Top of DATA FOR ANALYSIS
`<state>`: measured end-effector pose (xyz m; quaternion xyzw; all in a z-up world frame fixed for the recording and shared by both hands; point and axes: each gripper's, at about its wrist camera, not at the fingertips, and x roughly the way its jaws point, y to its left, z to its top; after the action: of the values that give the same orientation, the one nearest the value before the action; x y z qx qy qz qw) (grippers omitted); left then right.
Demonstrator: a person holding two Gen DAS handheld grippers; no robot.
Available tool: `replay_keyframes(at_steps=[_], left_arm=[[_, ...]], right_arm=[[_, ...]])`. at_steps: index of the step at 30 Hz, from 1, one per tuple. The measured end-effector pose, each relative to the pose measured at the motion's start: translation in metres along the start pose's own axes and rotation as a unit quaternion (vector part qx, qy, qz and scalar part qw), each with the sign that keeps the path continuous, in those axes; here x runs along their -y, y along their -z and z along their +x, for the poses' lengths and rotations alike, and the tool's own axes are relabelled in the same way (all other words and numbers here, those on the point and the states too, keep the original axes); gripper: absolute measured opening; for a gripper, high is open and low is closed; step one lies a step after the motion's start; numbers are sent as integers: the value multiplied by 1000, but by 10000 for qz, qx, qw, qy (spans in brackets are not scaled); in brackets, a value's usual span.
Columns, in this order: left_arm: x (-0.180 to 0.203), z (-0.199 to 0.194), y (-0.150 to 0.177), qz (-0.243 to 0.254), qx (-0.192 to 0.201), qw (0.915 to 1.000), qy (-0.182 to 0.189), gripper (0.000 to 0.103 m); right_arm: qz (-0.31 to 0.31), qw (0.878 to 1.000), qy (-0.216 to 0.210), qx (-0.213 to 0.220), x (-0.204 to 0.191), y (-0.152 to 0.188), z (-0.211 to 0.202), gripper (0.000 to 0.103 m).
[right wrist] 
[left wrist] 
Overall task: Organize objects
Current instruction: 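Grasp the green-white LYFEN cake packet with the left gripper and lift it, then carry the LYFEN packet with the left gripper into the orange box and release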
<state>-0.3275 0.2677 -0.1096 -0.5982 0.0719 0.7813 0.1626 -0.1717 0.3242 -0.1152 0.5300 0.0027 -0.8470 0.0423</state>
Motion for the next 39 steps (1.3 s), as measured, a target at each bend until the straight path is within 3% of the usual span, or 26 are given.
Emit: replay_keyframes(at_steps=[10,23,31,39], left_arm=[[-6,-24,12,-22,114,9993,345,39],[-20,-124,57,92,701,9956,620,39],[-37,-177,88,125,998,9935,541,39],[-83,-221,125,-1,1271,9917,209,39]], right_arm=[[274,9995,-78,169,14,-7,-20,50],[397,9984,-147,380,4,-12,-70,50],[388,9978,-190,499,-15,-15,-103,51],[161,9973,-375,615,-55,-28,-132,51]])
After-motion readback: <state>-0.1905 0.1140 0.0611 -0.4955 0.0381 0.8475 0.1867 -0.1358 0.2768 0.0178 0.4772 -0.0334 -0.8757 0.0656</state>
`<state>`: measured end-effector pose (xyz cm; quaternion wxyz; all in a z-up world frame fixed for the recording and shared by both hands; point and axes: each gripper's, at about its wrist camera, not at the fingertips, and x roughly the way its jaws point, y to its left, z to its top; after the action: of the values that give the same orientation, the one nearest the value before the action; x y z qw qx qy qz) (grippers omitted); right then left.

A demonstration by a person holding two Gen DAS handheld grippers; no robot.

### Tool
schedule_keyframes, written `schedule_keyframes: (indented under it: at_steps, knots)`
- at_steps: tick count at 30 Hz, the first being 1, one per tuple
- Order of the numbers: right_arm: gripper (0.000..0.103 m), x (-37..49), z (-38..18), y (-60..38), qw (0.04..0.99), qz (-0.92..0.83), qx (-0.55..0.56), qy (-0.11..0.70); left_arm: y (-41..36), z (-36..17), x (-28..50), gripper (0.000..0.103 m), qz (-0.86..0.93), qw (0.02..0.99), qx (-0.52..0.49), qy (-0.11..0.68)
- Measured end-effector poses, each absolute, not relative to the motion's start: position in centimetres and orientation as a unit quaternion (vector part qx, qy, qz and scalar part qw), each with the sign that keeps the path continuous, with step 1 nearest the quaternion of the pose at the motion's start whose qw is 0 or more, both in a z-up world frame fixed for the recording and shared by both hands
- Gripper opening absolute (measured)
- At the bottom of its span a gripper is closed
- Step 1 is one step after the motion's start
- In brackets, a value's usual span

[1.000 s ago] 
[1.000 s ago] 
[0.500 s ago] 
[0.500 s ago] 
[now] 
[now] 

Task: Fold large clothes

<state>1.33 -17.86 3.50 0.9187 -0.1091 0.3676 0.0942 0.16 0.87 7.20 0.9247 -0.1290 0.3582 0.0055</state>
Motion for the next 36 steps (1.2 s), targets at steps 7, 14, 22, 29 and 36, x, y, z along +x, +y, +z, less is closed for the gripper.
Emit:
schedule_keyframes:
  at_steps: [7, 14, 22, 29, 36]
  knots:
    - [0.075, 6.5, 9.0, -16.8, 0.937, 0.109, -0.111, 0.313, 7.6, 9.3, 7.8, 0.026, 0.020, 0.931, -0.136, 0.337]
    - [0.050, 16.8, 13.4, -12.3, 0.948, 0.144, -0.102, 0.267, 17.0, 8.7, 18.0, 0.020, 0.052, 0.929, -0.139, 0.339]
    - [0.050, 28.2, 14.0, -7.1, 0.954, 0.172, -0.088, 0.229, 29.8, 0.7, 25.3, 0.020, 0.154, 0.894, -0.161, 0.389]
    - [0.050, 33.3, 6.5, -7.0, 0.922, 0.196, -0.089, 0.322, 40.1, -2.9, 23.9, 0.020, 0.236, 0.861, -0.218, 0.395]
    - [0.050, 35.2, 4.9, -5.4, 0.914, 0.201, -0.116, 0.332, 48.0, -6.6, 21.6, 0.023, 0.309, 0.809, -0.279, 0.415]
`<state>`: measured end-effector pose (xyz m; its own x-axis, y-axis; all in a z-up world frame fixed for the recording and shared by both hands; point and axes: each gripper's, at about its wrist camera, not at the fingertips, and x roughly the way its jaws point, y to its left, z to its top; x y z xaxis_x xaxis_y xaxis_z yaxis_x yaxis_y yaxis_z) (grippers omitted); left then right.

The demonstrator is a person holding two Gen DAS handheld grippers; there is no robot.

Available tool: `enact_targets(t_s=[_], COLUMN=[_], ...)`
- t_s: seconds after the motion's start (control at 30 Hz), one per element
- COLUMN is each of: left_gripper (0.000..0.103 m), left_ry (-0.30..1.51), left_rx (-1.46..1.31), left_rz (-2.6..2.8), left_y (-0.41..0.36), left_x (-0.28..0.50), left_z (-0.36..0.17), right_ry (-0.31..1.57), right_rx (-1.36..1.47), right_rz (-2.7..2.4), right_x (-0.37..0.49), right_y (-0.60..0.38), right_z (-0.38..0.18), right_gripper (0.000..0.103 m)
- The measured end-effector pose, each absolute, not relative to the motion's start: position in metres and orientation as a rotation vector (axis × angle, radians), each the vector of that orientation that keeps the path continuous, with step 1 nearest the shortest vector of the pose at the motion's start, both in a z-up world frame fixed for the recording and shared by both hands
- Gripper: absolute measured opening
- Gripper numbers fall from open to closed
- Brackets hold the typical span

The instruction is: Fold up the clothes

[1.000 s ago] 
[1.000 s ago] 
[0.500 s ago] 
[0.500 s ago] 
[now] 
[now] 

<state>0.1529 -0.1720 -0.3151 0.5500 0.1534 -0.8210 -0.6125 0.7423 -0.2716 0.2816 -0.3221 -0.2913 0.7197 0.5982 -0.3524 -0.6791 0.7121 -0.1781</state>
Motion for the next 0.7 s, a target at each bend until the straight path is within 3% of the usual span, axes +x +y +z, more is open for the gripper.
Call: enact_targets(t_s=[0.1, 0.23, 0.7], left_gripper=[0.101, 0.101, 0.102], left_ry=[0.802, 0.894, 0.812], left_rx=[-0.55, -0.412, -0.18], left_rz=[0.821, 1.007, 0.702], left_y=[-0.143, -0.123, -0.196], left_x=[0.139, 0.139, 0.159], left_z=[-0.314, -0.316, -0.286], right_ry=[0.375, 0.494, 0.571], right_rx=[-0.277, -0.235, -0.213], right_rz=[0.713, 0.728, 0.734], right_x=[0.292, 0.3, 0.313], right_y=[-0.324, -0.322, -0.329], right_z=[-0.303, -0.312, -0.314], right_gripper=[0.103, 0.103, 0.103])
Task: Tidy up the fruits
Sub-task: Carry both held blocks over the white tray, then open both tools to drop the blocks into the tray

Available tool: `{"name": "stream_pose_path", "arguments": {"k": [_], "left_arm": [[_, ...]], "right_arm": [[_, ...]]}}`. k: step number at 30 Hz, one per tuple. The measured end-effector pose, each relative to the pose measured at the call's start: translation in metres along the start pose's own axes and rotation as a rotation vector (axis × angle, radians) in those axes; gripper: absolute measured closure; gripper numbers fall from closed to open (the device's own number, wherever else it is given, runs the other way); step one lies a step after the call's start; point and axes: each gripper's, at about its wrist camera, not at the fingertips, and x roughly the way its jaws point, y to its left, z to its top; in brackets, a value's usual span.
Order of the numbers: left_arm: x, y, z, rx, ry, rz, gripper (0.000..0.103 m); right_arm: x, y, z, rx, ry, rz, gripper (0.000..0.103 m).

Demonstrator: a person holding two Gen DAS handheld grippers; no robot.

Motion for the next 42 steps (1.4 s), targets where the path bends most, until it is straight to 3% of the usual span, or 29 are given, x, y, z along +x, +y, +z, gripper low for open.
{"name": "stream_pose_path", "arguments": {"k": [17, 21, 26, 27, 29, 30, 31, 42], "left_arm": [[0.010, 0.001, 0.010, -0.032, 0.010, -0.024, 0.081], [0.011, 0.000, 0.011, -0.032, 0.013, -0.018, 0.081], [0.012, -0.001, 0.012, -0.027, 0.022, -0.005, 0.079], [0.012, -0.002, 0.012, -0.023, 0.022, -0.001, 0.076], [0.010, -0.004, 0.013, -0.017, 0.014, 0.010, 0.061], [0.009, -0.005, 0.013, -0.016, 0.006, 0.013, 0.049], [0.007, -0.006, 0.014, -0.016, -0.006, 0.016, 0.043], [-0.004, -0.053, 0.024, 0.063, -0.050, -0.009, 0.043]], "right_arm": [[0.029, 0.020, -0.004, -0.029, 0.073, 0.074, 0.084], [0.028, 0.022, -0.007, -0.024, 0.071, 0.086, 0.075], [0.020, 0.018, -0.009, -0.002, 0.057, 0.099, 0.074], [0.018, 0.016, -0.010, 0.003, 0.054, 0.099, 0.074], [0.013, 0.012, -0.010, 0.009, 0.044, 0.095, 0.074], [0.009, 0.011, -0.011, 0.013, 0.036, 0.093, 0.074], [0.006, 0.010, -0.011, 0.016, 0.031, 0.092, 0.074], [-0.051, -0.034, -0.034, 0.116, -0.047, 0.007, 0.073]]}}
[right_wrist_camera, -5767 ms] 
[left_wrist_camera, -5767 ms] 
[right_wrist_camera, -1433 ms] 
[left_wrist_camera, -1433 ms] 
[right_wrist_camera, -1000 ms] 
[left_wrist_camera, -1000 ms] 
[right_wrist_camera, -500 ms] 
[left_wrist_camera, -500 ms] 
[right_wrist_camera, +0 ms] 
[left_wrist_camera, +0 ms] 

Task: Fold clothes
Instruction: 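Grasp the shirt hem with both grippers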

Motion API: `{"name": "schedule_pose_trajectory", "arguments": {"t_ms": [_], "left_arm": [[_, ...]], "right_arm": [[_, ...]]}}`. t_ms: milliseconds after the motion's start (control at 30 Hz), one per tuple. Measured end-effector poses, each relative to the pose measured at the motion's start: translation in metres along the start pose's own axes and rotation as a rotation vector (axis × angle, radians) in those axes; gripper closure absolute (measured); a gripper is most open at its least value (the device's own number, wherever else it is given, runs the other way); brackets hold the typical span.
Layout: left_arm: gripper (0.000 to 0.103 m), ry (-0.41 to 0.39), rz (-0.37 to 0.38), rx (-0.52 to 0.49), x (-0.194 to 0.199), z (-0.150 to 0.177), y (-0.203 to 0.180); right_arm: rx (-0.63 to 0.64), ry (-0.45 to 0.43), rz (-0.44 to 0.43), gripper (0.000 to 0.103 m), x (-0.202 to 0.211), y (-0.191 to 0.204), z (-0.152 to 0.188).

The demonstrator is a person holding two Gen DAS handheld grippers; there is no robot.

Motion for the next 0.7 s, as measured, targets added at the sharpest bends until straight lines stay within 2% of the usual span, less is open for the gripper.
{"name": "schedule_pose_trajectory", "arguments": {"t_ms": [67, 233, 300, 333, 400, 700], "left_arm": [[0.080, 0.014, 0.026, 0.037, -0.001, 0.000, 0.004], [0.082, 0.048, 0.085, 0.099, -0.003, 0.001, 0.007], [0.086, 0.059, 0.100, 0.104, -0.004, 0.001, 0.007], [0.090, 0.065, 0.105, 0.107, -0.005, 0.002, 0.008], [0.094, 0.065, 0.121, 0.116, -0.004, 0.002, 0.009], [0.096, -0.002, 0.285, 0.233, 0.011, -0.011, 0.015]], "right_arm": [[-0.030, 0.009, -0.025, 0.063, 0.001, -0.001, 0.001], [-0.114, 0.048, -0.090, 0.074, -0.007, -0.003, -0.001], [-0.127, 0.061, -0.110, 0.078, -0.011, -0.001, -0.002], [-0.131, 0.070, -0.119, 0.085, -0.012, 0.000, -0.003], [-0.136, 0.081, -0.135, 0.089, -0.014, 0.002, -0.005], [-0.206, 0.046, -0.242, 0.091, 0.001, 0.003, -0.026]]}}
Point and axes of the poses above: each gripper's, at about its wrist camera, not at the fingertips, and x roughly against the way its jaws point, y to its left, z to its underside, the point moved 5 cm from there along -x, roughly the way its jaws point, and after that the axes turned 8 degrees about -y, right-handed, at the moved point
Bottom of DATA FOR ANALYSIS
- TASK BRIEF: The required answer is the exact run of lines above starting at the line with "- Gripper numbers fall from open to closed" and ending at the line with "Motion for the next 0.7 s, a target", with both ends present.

- YOUR RESPONSE:
- Gripper numbers fall from open to closed
- Brackets hold the typical span

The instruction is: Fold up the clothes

[1.000 s ago] 
[1.000 s ago] 
[0.500 s ago] 
[0.500 s ago] 
[now] 
[now] 

<state>0.1529 -0.1720 -0.3151 0.5500 0.1534 -0.8210 -0.6125 0.7423 -0.2716 0.2816 -0.3221 -0.2913 0.7197 0.5982 -0.3524 -0.6791 0.7121 -0.1781</state>
Motion for the next 0.7 s, a target at each bend until the straight path is within 3% of the usual span, axes +x +y +z, more is open for the gripper.

Nothing further is needed for this exercise.